Glassdoor legally merged into Indeed, Inc. on July 1, 2026 and ceased operating as an independent subsidiary.

==Investments==
The company received its first financing in 2008, receiving $3 million in funding, before launching its website. In 2012 Glassdoor received $20 million of venture capital, taking its total outside funding to $42.2 million. The following year, the company raised an additional $50 million. In 2015, the company raised an additional $70 million, in an investment round led by Google Capital, giving the company a valuation of just short of $1 billion. The total of investment at this point was $160 million. In 2016 Glassdoor raised an additional $40 million from investors.

==Anonymity==
In November 2017, the U.S. Court of Appeals required disclosing Glassdoor's anonymous users' identities to prosecutors investigating possible criminal misconduct by their employers. Investigators sought to speak with reviewers who might have seen crimes committed. The court's decision did not require sharing reviewers' identities with employers.

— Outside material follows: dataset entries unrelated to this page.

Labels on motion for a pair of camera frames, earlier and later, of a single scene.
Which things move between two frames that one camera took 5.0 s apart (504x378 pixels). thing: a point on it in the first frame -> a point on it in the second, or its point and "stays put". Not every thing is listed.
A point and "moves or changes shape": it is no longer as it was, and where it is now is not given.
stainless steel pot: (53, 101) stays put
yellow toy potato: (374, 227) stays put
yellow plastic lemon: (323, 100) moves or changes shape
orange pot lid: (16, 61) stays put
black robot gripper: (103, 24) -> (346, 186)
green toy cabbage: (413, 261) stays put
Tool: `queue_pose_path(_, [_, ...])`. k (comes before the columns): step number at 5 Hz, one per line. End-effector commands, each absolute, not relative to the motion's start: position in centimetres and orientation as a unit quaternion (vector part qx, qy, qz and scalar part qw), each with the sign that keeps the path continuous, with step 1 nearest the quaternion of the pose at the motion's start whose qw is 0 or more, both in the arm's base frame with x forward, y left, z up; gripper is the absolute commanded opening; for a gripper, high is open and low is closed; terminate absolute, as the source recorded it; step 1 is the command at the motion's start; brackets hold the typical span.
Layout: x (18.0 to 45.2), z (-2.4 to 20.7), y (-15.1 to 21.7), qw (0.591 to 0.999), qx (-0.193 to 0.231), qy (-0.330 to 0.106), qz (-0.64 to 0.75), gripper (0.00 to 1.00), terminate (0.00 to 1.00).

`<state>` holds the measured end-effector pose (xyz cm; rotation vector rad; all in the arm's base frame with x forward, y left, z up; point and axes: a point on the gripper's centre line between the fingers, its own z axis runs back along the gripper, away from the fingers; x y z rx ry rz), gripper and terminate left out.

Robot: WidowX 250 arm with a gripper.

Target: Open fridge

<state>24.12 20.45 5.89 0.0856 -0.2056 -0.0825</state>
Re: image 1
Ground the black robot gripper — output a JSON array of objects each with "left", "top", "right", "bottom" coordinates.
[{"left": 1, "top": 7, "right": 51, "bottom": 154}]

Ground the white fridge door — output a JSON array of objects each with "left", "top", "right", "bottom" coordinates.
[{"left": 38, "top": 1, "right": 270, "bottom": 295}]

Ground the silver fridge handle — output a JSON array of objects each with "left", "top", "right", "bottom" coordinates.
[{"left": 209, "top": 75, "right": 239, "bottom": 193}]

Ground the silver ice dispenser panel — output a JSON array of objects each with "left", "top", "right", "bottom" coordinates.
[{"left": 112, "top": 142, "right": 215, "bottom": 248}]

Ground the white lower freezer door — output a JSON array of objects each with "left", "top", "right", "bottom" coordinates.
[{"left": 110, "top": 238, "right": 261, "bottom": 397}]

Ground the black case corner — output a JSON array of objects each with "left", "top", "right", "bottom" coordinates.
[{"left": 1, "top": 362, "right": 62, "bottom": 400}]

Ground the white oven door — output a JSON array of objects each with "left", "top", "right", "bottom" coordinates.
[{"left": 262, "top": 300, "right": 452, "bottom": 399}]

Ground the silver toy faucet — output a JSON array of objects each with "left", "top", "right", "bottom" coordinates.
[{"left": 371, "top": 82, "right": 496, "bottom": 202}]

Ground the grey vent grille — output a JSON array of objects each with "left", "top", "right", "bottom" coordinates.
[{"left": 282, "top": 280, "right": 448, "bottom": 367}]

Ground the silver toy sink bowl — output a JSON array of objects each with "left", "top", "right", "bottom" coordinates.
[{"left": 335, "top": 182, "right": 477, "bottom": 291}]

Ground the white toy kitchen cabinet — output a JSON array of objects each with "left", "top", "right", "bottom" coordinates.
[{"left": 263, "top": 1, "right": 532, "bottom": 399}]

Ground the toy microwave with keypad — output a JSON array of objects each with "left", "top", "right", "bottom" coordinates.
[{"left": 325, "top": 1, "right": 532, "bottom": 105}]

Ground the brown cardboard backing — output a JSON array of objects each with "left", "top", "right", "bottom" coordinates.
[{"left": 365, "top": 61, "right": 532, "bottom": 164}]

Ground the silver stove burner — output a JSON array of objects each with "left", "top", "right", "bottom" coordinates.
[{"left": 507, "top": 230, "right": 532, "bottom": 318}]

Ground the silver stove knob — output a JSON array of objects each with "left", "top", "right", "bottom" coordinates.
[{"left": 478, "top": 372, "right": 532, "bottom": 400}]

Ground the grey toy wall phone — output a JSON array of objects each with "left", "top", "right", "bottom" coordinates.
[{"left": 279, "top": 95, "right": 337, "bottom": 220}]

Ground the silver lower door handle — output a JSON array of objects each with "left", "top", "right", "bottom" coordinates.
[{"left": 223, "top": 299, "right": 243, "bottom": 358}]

In June 2022, Glassdoor lost a defamation lawsuit, forcing it to unmask the identity of users of the Glassdoor website who anonymously left negative reviews about their former employer. The ruling was regarding Zuru, a New Zealand company.

Following a policy change in 2024 which required all users to verify their identity, real names and other personal information were automatically added to user profiles. Per Glassdoor's terms of service, the data is sourced from third parties and other sister services. While users could still leave anonymous reviews, news site Ars Technica claimed this made the service vulnerable to data leaks in cases of data breaches and subpoenas.